Most medications prescribed for mental disorders (with the exception of some of the fast-acting, anti-anxiety medications) take anywhere from 4 to 8 weeks to achieve their full effect. Four weeks seems like forever when you want relief; 8 weeks might as well be an eternity.
But if you’re in psychotherapy at the same time, you can also begin working on improving your coping skills and attack some of the core irrational beliefs that are going on that may help with your symptoms. For instance, since many forms of depression can be successfully treated in 12 to 16 weeks of psychotherapy, you can begin to feel the long-term beneficial effects of treatment sooner rather than later.
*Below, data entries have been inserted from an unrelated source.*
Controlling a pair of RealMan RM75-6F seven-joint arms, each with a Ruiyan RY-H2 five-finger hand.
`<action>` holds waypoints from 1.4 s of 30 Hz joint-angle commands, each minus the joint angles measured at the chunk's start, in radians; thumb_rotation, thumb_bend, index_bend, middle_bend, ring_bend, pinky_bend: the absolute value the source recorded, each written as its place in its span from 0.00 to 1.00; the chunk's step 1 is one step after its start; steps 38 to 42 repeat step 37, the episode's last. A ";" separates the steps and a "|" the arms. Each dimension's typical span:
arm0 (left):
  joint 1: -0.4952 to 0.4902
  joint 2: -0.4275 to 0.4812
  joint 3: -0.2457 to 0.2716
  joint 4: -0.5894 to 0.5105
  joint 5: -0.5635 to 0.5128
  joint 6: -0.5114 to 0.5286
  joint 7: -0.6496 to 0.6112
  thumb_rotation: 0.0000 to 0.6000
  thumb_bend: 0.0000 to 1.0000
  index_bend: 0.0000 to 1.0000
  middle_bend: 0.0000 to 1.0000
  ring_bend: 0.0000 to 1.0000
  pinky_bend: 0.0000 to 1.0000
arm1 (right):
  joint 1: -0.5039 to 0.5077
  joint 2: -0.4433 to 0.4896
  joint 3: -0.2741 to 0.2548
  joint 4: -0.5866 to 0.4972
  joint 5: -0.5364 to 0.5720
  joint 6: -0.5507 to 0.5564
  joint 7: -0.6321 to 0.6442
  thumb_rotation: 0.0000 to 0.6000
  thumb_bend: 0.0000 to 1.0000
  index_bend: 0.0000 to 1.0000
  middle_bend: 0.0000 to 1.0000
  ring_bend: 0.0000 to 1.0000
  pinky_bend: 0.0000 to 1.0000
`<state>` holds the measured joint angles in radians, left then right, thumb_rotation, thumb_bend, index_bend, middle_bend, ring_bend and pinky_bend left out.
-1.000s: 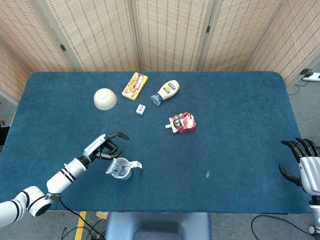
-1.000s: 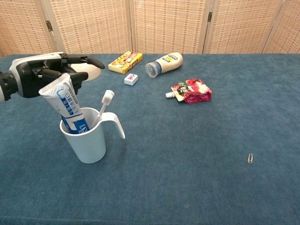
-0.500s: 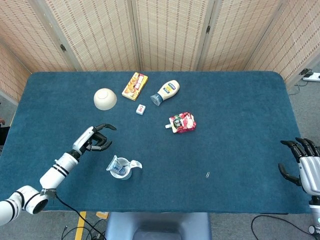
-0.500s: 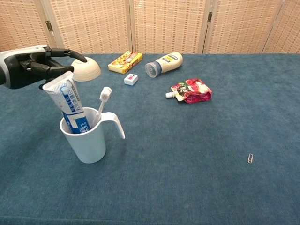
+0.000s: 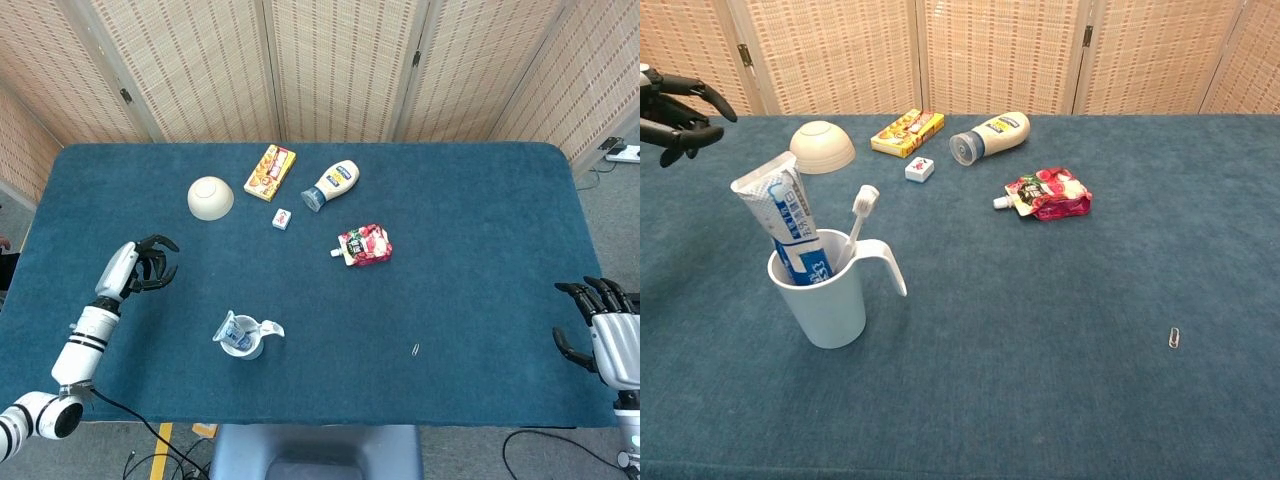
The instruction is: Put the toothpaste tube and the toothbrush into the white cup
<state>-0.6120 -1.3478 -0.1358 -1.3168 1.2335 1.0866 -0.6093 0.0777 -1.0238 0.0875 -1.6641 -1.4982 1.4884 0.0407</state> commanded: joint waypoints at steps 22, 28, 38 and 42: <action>0.324 0.091 0.112 -0.295 0.013 0.434 0.806 1.00 0.39 0.38 0.54 0.42 0.40 | 0.016 0.013 -0.037 0.008 -0.029 -0.054 0.037 1.00 0.29 0.25 0.28 0.14 0.14; 0.362 0.114 0.124 -0.336 0.049 0.457 0.837 1.00 0.39 0.39 0.53 0.42 0.39 | 0.011 -0.004 -0.038 0.014 -0.036 -0.036 0.047 1.00 0.28 0.25 0.28 0.14 0.14; 0.401 0.128 0.120 -0.363 0.104 0.483 0.830 1.00 0.39 0.39 0.53 0.42 0.38 | 0.008 -0.027 -0.039 0.018 -0.037 -0.028 0.049 1.00 0.28 0.25 0.28 0.14 0.14; 0.401 0.128 0.120 -0.363 0.104 0.483 0.830 1.00 0.39 0.39 0.53 0.42 0.38 | 0.008 -0.027 -0.039 0.018 -0.037 -0.028 0.049 1.00 0.28 0.25 0.28 0.14 0.14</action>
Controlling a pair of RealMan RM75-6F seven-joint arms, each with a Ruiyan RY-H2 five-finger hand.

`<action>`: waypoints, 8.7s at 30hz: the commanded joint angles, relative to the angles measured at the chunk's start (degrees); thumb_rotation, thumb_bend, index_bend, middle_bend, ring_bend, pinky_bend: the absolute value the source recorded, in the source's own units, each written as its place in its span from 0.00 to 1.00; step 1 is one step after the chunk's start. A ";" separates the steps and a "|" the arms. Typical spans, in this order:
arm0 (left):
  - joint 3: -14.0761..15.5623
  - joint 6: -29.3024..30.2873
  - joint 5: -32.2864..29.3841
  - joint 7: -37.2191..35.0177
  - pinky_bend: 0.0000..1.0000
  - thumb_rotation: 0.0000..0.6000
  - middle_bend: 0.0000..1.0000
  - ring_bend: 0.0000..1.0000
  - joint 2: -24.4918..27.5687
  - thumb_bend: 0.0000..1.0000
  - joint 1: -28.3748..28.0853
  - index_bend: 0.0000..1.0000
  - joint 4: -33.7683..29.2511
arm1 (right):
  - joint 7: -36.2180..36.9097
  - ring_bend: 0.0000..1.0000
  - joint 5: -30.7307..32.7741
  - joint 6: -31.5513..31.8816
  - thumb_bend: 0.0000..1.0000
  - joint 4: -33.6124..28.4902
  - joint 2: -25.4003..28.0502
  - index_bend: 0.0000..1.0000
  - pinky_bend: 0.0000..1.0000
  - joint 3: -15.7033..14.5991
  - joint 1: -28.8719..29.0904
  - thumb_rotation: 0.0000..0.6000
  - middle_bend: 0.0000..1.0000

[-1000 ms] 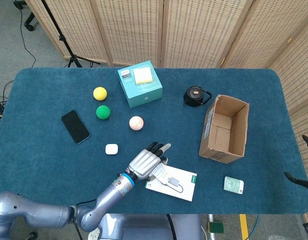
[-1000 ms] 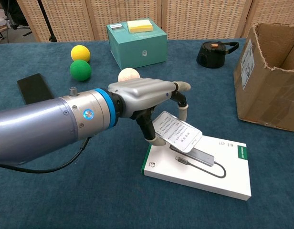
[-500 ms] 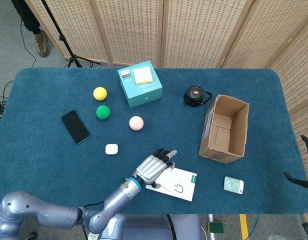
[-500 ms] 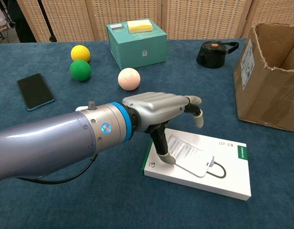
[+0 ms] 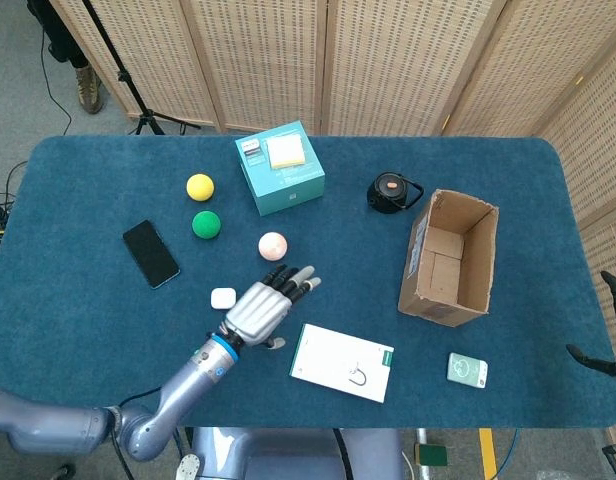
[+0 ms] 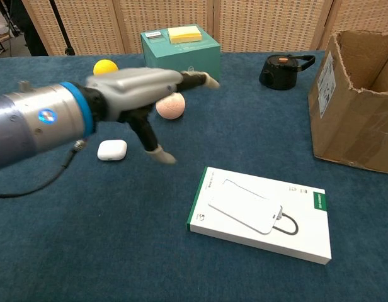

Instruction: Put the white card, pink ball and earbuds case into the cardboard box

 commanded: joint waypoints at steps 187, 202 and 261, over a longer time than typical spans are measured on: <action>1.17 16.03 19.66 -49.60 0.00 1.00 0.00 0.00 36.94 0.00 35.20 0.00 3.21 | -51.26 0.00 54.49 -24.49 0.00 -10.55 -1.10 0.00 0.00 2.07 49.46 1.00 0.00; 1.29 15.92 19.85 -49.33 0.00 1.00 0.00 0.00 36.93 0.00 35.21 0.00 3.09 | -43.23 0.00 40.39 -19.48 0.00 -20.59 6.22 0.00 0.00 2.68 44.39 1.00 0.00; -0.16 8.48 12.68 -53.43 0.00 1.00 0.00 0.00 38.22 0.00 33.45 0.00 6.04 | -39.82 0.01 40.23 -47.81 0.00 40.49 -50.20 0.13 0.13 8.18 74.08 1.00 0.06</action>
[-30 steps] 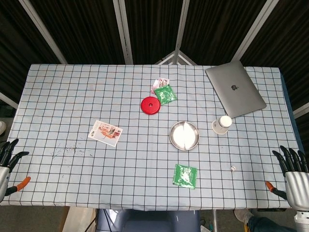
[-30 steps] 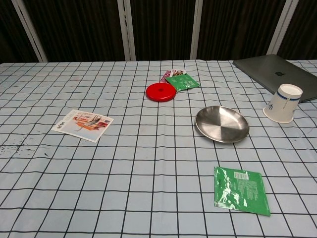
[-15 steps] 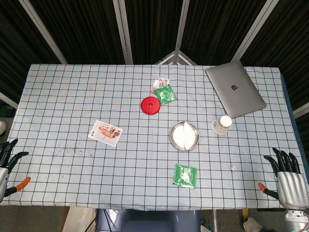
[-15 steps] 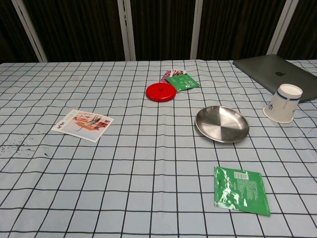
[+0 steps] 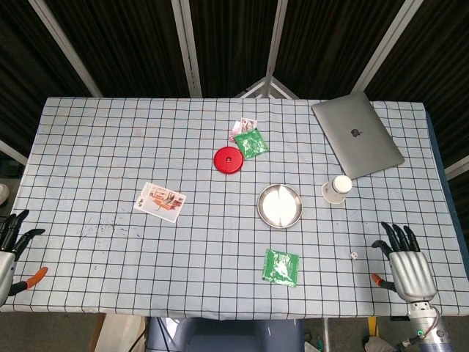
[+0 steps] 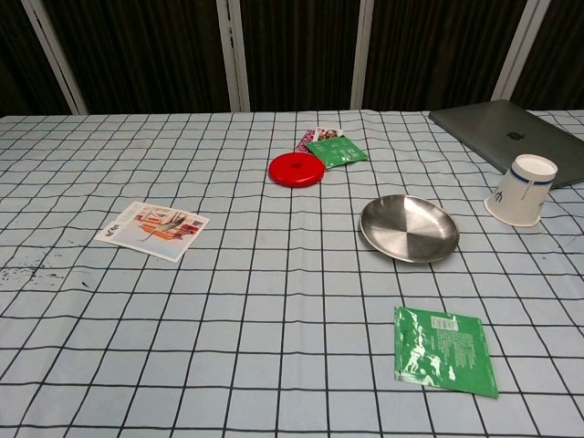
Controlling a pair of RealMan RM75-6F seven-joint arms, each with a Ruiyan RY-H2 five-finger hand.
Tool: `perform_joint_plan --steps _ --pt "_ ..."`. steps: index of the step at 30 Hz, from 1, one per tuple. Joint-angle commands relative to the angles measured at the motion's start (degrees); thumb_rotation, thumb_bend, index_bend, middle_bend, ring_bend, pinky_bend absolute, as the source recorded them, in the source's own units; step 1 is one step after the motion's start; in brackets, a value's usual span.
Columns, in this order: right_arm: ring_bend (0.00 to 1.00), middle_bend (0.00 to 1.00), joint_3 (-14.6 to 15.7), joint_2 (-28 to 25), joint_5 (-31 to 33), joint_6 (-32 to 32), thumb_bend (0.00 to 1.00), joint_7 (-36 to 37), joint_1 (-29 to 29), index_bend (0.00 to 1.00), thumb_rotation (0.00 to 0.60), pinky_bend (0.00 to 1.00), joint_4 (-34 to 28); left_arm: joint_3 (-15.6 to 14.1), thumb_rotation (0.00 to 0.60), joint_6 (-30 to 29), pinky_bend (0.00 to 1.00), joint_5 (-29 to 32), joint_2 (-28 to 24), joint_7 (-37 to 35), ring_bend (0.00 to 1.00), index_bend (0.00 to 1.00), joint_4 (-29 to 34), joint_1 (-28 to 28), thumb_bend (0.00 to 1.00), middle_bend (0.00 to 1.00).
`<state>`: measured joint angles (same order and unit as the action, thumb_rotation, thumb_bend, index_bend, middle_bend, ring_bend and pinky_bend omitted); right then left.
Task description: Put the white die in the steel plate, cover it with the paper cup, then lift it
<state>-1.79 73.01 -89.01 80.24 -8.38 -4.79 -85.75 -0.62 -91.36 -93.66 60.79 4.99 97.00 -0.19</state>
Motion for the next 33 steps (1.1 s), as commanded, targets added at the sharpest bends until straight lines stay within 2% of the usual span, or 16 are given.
perform_joint_plan --steps 1,16,33 --pt "0.08 0.10 0.86 3.58 -5.03 -1.08 0.11 3.07 -3.31 0.41 0.600 0.00 9.03 0.03 0.600 0.85 0.13 0.32 0.27 1.05 0.00 0.24 0.23 -0.38 0.27 0.00" --pt "0.08 0.10 3.68 6.79 -9.33 -7.27 0.14 9.47 -9.35 0.41 0.600 0.00 20.76 0.10 0.600 1.91 0.13 0.88 1.63 4.89 0.00 0.25 0.89 -0.77 0.28 0.00" --pt "0.08 0.10 5.62 9.70 -11.12 -8.47 0.20 15.53 -12.37 0.41 0.600 0.00 30.18 0.32 0.600 1.74 0.13 1.88 3.26 9.25 0.00 0.25 1.68 -0.41 0.27 0.00"
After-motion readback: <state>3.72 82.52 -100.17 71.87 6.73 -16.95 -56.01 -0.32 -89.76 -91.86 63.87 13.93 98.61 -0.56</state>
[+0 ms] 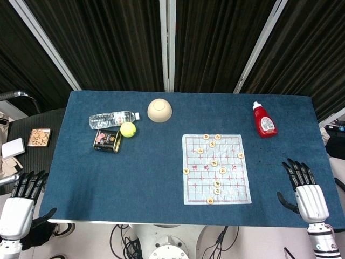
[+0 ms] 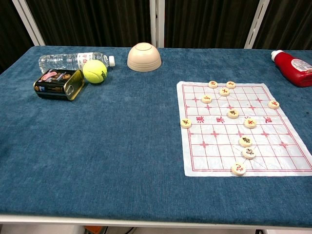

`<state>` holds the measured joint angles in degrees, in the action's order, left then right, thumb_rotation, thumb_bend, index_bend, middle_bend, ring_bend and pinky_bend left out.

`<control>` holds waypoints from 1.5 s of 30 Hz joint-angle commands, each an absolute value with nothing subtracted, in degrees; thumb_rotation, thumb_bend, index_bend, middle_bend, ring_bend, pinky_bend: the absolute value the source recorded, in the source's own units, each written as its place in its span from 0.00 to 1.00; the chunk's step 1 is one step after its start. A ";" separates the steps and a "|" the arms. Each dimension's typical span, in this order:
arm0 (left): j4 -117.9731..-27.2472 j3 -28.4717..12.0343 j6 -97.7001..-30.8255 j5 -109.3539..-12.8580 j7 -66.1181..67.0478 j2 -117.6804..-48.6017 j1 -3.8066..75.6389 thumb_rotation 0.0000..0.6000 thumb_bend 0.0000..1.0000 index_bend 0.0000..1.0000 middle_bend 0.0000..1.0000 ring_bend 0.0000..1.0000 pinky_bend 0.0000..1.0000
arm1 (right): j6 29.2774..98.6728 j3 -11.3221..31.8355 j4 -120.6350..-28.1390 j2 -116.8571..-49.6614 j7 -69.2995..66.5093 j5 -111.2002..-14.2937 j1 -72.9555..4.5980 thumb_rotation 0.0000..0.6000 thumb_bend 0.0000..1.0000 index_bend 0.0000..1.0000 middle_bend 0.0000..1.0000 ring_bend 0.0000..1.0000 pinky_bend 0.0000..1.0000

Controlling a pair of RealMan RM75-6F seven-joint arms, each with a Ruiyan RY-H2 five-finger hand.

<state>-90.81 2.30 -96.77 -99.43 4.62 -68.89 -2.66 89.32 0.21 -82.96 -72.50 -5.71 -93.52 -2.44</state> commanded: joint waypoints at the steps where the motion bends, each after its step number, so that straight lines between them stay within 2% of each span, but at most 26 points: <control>1: -90.86 2.35 -96.71 -99.41 4.73 -68.89 -2.65 1.00 0.12 0.09 0.07 0.00 0.00 | 89.34 0.20 -82.98 -72.50 -5.71 -93.54 -2.45 1.00 0.22 0.00 0.00 0.00 0.00; 16: -91.99 2.51 -96.88 -99.45 5.06 -67.81 -2.82 1.00 0.12 0.09 0.07 0.00 0.00 | 88.00 0.64 -83.96 -72.10 -4.57 -94.15 -3.98 1.00 0.22 0.00 0.00 0.00 0.00; 28: -90.49 2.94 -97.67 -99.49 4.18 -68.83 -3.52 1.00 0.12 0.09 0.07 0.00 0.00 | 74.55 4.83 -89.81 -73.64 6.26 -92.85 -14.81 1.00 0.22 0.00 0.00 0.00 0.00; 42: -89.84 3.38 -98.73 -99.81 3.55 -69.01 -4.42 1.00 0.12 0.09 0.07 0.00 0.00 | 61.51 7.45 -89.78 -83.99 18.49 -86.64 -25.26 1.00 0.22 0.00 0.00 0.00 0.00; 45: -89.69 3.38 -98.93 -99.85 3.33 -69.02 -4.53 1.00 0.12 0.09 0.08 0.00 0.00 | 59.71 7.77 -88.67 -86.62 20.51 -85.28 -27.03 1.00 0.22 0.03 0.00 0.00 0.00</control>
<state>-89.71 3.38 -98.92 -99.83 3.35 -69.02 -4.51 60.74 7.47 -89.36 -85.44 19.42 -86.18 -26.24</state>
You should, by and large, always be on a gradual, upward path of improvement in treatment. Most treatment comes with temporary set-backs that can take you back a step or two during treatment. But if we were to track your weekly moods over time (you know, with something like our own great mood tracker!), we would expect to see your mood getting better from month to month.
Know When It’s Time to Change or Call it Quits
Psychotherapy and even most psychiatric medications for most mental illness isn’t meant to last forever. Most effective treatment for most disorders is time-limited — meaning you should be done with it in a set time period. That time period may vary widely among different people and different disorders — anywhere from 16 weeks to 16 months. A relationship concern could be resolved in just a handful of sessions, but someone grappling with schizophrenia or bipolar disorder may be looking at a lifetime of taking certain medications.
If you find yourself treading water in treatment and making little or no progress, it’s time to re-examine your treatment and your treatment provider. Either you’ve given up working on change in your treatment, or your therapist or doctor has stopped providing the kind of emotional and educational support that most benefits you. Those are signs it’s time for a change — a new treatment provider, or perhaps a new kind of treatment, or even both.
Since most people’s treatment isn’t meant to last forever, you should know when to call it quits too. If you notice little change week to week, and you end up talking about what went on in your life in the past week with no particular purpose, then that may be a good sign it’s time to end treatment.
Ending treatment can be just as simple as it started, with your indication to your therapist or doctor that you think it’s time to call it quits, and that you’d like to schedule your last session with them. While sometimes a therapist or doctor will be the first to make the suggestion, you don’t have to wait for them to do so. Advocating for yourself means understanding when you’ve had your fill of treatment for the current concern.
Advocating for Yourself can be Challenging – But Don’t Give Up!
When we’re not at our best dealing with a mental health concern, advocating for ourselves can often be far down the list of things we need to accomplish. For instance, a person who is dealing with clinical depression often has neither the energy nor motivation to do much self-advocacy.
That’s fine, especially in the early days of treatment. But if you can enlist the help of a trusted friend or family member to fill this role when you need it, that’s something to consider.
As treatment progresses and you start to feel better, you can do more advocating for yourself and your needs. You can also learn from your past treatment experiences to better know and request your future treatment episodes be tailored to that self-knowledge.